The True Artists
Most of the images I use are not drawn by me. They are illustrations from newspapers now in the public domain and the work of artists who lived (and typically died) over a century ago. The illustrators were typically unacknowledged by the newspapers that printed their work, though there are occasionally illegible signatures. I remove these in consideration of artists who no longer can give assent to a comic that would likely challenge their sensibilities. I will provide them for each comic if asked. It can be difficult tracking down an artist from 100 years ago based on a scrawl. These are the biographies I have tracked down so far:
A cowboy in style and taste, Maynard Dixon is the source for many of the better drawn western illustrations I use for the comic. I have attempted and failed to imitate the remarkable style that he used while he was working for the San Francisco Call. Yet, he is more famous for his later Modernist works. Still a western theme prevailed. During the Great Depression, he worked with his wife the photographer Dorothea Lange to artistically capture the difficult time for the Farm Security Administration. He had three children—one with his first wife and two with Lange. He remarried a third time to the muralist Edith Hamlin after divorcing Lange. He died at home in Tucson in 1946. He was 71 years old.

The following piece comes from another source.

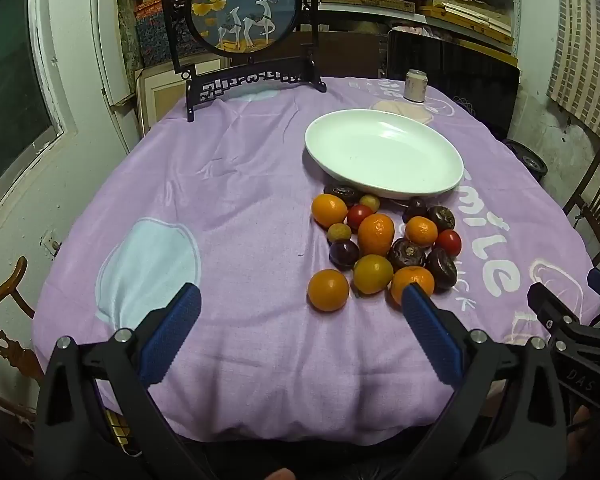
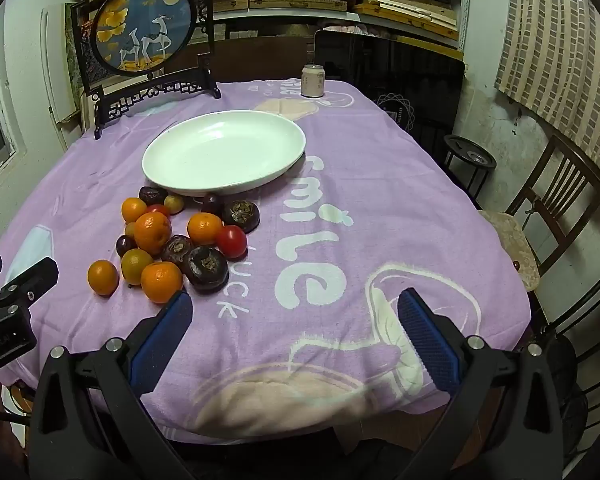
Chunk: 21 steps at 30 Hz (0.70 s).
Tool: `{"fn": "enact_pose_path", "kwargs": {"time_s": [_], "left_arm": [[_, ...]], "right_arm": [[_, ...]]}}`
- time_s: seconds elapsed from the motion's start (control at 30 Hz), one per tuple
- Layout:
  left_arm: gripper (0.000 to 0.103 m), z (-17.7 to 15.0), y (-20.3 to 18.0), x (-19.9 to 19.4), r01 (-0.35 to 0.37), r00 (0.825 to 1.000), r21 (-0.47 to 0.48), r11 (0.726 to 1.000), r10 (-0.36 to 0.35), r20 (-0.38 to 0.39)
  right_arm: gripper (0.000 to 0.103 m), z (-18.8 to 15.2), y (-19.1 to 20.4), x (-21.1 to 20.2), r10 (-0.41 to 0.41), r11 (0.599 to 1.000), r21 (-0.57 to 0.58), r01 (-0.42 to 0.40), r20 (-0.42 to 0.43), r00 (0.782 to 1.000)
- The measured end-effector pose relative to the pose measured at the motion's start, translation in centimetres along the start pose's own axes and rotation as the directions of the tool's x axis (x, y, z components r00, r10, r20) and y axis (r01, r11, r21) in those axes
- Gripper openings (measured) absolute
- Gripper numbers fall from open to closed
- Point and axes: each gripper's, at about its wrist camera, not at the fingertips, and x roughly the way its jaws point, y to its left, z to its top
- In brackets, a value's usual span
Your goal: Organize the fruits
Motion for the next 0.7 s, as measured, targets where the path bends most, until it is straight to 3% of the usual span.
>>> {"fn": "enact_pose_path", "kwargs": {"time_s": [0.7], "left_arm": [[0.101, -0.04, -0.26, -0.33, 0.007, 1.0, -0.004, 1.0, -0.007, 0.009]], "right_arm": [[0.102, -0.07, 0.15, -0.01, -0.001, 1.0, -0.001, 0.001, 0.0, 1.0]]}}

Richard Langtry Partington (1868-1929)
Partington was born in 1868 to artists in Stockport, England. He and his family moved to Oakland, California while he was in his early twenties and there established an art school with his father. For the next two decades, Partington also worked as a quick-sketch artist for the local newspapers, generating portraits of visiting celebrites and local criminals. In 1916, he moved to Philadelphis, where he died in 1929. While his news work was mostly portraits, the majority of his paintings I can find are landscapes.
George Young Kauffman (1868-1940)
It’s likely not a coincidence that Kauffman, the son of a Pennsylvanian Union soldier, was chosen to illustrate the first printing of “The Red Badge of Courage.” He was educated in D.C. and then moved with his wife to New York, where he found employment with the Bacheller-Johnson Newspaper Syndicate, a company that mainly acquired author’s rights to publication and then distributed serial versions of their works to newspapers nation-wide. While working there, he illustrated many serialized works including those of Crane and Garrett P. Serviss; many of the alien and space images I use come from Serviss’ “Edison’s Conquest of Mars.” In 1898, during the Spanish American War, he and Crane travelled together to Cuba as embedded reporters. He left the (by then) Bacheller Syndicate early in the next decade and moved to Canada to work in advertising.